Probing the Ethics of Holocaust Culture

Probing the Ethics of Holocaust Culture
Author: Claudio Fogu,Wulf Kansteiner,Todd Presner
Publsiher: Harvard University Press
Total Pages: 528
Release: 2016-10-17
Genre: History
ISBN: 9780674970519

Download Probing the Ethics of Holocaust Culture Book in PDF, Epub and Kindle

Probing the Ethics of Holocaust Culture is a reappraisal of the controversies that have shaped Holocaust studies since the 1980s.
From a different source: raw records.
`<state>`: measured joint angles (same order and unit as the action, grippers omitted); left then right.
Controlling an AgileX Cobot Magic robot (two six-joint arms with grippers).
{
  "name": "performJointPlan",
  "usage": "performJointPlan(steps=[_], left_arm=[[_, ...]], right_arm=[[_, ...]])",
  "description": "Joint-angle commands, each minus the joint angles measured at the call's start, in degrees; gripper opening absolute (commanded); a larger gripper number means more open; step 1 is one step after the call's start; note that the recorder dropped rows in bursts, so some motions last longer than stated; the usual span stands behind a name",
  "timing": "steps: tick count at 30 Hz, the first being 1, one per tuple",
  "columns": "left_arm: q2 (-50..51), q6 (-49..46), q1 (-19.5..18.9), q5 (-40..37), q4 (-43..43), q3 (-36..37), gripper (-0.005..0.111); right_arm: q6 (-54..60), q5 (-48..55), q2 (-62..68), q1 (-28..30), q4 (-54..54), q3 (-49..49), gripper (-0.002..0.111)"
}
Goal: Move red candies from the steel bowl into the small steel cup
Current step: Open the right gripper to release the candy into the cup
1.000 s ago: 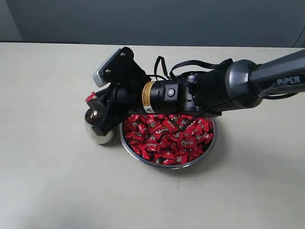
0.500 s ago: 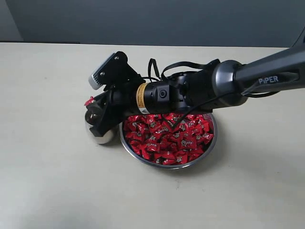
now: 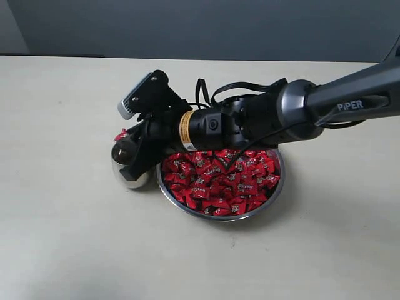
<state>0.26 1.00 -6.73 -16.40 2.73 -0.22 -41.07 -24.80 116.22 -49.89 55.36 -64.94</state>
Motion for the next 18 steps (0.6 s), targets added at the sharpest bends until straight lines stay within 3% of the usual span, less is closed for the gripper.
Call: performJointPlan(steps=[1,12,14,18], left_arm=[[-0.3,0.1,0.0,0.1,-0.2,0.2,0.0],[-0.3,0.1,0.0,0.1,-0.2,0.2,0.0],[-0.3,0.1,0.0,0.1,-0.2,0.2,0.0],[-0.3,0.1,0.0,0.1,-0.2,0.2,0.0]], right_arm=[[0.0,-0.3,0.2,0.1,0.1,-0.3,-0.001],[0.0,-0.2,0.2,0.1,0.1,-0.3,0.0],[0.0,-0.1,0.2,0.1,0.1,-0.3,0.01],[0.0,-0.1,0.2,0.1,0.1,-0.3,0.04]])
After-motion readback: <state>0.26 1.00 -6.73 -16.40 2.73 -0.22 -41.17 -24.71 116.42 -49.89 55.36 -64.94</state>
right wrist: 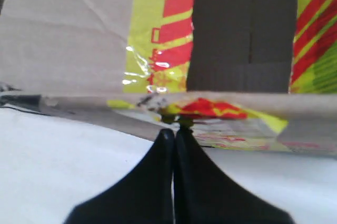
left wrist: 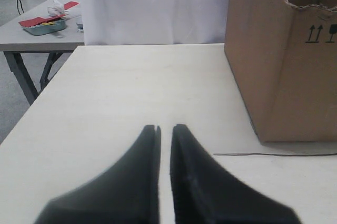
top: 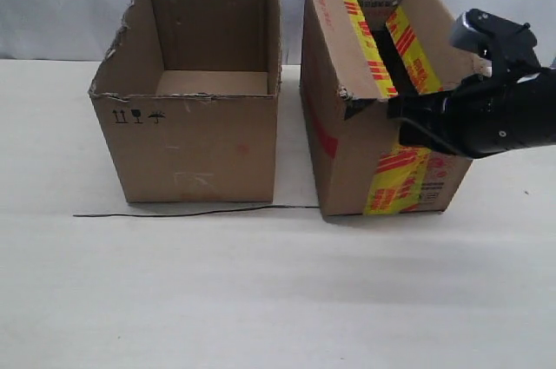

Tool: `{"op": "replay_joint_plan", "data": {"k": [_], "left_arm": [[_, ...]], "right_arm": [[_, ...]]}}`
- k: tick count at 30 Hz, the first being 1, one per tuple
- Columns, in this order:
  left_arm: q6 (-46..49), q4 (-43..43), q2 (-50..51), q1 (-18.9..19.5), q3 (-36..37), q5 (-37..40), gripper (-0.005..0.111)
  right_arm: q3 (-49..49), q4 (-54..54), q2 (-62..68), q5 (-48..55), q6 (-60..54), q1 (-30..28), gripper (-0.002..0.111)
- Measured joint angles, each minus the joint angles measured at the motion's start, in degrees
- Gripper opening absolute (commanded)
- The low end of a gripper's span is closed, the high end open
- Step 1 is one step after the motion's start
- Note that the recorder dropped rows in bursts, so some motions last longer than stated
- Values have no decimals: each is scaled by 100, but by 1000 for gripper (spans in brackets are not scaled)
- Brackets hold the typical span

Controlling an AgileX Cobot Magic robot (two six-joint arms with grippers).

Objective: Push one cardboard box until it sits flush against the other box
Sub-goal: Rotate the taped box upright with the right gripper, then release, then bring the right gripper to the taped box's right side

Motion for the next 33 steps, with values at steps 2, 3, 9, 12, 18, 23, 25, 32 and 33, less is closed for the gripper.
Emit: {"op": "replay_joint_plan", "data": {"k": [2,3,9,12,18,23,25,32,33], "left_arm": [[0,0,0,0,0,0,0],[0,0,0,0,0,0,0],[0,0,0,0,0,0,0],[0,0,0,0,0,0,0],[0,0,0,0,0,0,0],[0,0,0,0,0,0,0],[0,0,0,0,0,0,0],[0,0,0,0,0,0,0],[0,0,0,0,0,0,0]], "right_arm": [[-105,5,13,0,80,0,0],[-139,14,24,0,108,0,0],[-204,63,124,0,186,0,0],[-204,63,205,0,130,0,0],[-562,63,-327,819,-251,0,0],[-944,-308,-1221,1046,-286,-24,0],[-1164,-857,-1559,1053,44,-308,0],[-1452,-1776,-445,1147,502,-2373,0],[-1465,-1650,-42,1137,331,-2638,0]]}}
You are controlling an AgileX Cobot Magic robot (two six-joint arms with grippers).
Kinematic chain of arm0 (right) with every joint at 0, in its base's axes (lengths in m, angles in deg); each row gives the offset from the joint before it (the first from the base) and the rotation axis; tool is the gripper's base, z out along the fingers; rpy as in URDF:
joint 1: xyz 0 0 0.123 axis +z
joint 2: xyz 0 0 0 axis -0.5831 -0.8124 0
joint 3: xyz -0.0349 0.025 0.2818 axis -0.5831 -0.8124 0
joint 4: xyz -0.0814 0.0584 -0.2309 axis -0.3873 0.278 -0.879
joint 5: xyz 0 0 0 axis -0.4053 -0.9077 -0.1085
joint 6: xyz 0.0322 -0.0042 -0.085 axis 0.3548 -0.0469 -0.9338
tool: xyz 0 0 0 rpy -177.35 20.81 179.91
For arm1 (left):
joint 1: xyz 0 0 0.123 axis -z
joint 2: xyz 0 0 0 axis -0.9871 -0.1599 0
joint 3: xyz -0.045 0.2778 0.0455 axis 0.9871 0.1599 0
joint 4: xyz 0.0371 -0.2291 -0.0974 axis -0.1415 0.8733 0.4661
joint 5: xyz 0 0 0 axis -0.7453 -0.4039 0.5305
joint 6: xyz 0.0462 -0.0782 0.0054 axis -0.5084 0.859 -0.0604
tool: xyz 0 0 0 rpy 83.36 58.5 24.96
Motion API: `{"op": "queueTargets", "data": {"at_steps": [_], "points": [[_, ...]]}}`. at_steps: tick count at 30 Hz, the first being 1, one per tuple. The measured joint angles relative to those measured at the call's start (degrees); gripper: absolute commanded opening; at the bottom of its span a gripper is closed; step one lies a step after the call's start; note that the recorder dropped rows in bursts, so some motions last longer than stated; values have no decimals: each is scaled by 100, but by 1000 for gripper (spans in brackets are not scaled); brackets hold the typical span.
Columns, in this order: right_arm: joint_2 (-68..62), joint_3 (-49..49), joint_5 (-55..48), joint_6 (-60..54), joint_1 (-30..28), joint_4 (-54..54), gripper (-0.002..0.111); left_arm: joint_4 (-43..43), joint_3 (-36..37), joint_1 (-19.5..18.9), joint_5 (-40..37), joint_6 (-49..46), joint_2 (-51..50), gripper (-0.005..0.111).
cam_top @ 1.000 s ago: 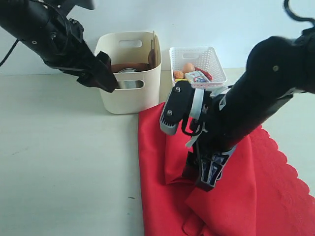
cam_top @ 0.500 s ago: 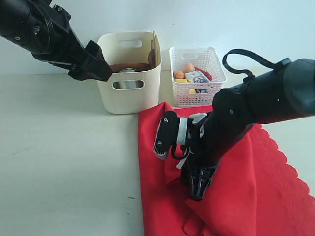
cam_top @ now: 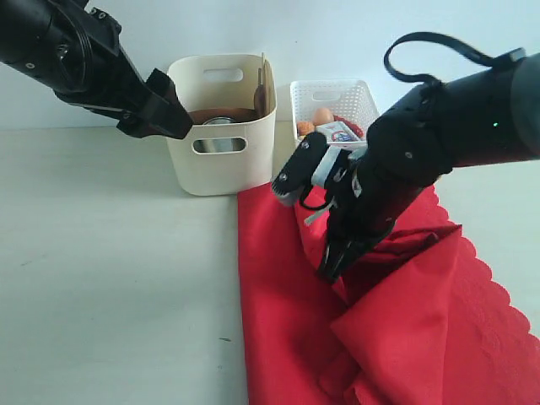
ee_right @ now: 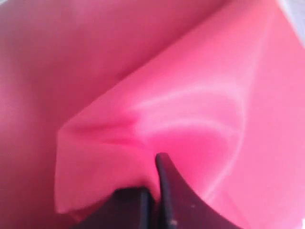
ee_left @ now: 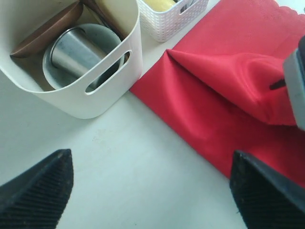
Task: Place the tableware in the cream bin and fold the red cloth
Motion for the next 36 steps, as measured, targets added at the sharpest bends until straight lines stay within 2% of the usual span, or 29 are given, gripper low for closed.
{"op": "queueTargets", "data": {"at_steps": [9,21,23,26,31,34,36], "points": [[237,0,99,1408,-924,-270,0,176,0,0,0,-12,0,85],[237,0,1337,2532,-1993,-37,0,278,0,0,0,-24,0,85],[223,0,1539,2571,-2159,123,3,320,0,0,0,-39,0,85],[85,0,1756,2594,-2364,241,19,362,0,0,0,-72,0,85],[-443,0,1909,2611,-2713,388,59,397,0,0,0,-87,0,85],[-644,0,1953,2621,-2892,408,70,448,0,0,0,-150,0,85],[-655,0,1953,2621,-3006,408,71,537,0,0,0,-192,0,85]]}}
Historians, artists, and writers question if and why the Holocaust should remain the ultimate test case for ethics and a unique reference point for how we understand genocide and crimes against humanity.
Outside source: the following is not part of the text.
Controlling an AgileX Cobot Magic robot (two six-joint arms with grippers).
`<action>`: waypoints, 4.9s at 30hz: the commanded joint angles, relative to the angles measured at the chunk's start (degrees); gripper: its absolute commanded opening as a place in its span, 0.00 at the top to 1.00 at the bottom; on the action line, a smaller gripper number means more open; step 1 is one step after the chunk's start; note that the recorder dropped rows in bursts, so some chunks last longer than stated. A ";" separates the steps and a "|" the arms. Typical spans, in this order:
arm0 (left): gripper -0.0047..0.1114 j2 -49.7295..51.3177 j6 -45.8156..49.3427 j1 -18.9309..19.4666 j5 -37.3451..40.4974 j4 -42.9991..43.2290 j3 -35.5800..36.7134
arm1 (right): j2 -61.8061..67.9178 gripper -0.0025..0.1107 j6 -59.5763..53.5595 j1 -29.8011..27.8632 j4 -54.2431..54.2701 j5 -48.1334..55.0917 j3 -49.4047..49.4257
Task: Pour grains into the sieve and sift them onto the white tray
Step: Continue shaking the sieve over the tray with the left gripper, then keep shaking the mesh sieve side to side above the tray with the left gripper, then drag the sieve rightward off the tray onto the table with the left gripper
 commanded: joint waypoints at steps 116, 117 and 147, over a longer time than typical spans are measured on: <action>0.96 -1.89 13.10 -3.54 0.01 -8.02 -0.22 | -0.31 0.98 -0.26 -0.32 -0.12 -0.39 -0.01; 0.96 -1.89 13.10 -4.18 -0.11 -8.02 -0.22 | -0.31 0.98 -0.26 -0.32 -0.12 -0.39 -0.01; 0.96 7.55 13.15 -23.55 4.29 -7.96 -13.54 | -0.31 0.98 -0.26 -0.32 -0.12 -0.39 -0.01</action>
Ethics After the Holocaust

Ethics After the Holocaust
Author: John K. Roth
Publsiher: Paragon House Publishers
Total Pages: 392
Release: 1999-08
Genre: History
ISBN: UOM:39015048769502

Download Ethics After the Holocaust Book in PDF, Epub and Kindle

The contributors to this book investigate Morality's failures during the Holocaust and raise questions about ethics afterwards.

Moral Combat

Moral Combat
Author: Michael Burleigh
Publsiher: Harper Collins
Total Pages: 1197
Release: 2011-03-22
Genre: History
ISBN: 9780062078667

Download Moral Combat Book in PDF, Epub and Kindle

"Magnificent. . . . Seldom has a study of the past combined such erudition with such exuberance." —The Guardian "No-one with an interest in the Second World War should be without this book; and indeed nor should anyone who cares about how our world has come about." —The Daily Telegraph Pre-eminent WWII historian Michael Burleigh delivers a brilliant new examination of the day-to-day moral crises underpinning the momentous conflicts of the Second World War. A magisterial counterpart to his award-winning and internationally bestselling The Third Reich, winner of the Samuel Johnson prize, Moral Combat offers a unique and riveting look at, in the words of The Times (London), "not just the war planners faced with the prospect of bombing Dresden or the atrocities of the Holocaust, but also the individuals working at the coalface of war, killing or murdering, resisting or collaborating."

The Lesser Evil

The Lesser Evil
Author: Helmut Dubiel,Gabriel Motzkin
Publsiher: Routledge
Total Pages: 241
Release: 2004-04-22
Genre: History
ISBN: 9781135758820

Download The Lesser Evil Book in PDF, Epub and Kindle

In this book scholars debate the evils of Nazism and Communism and explore methods and purposes of comparing the two.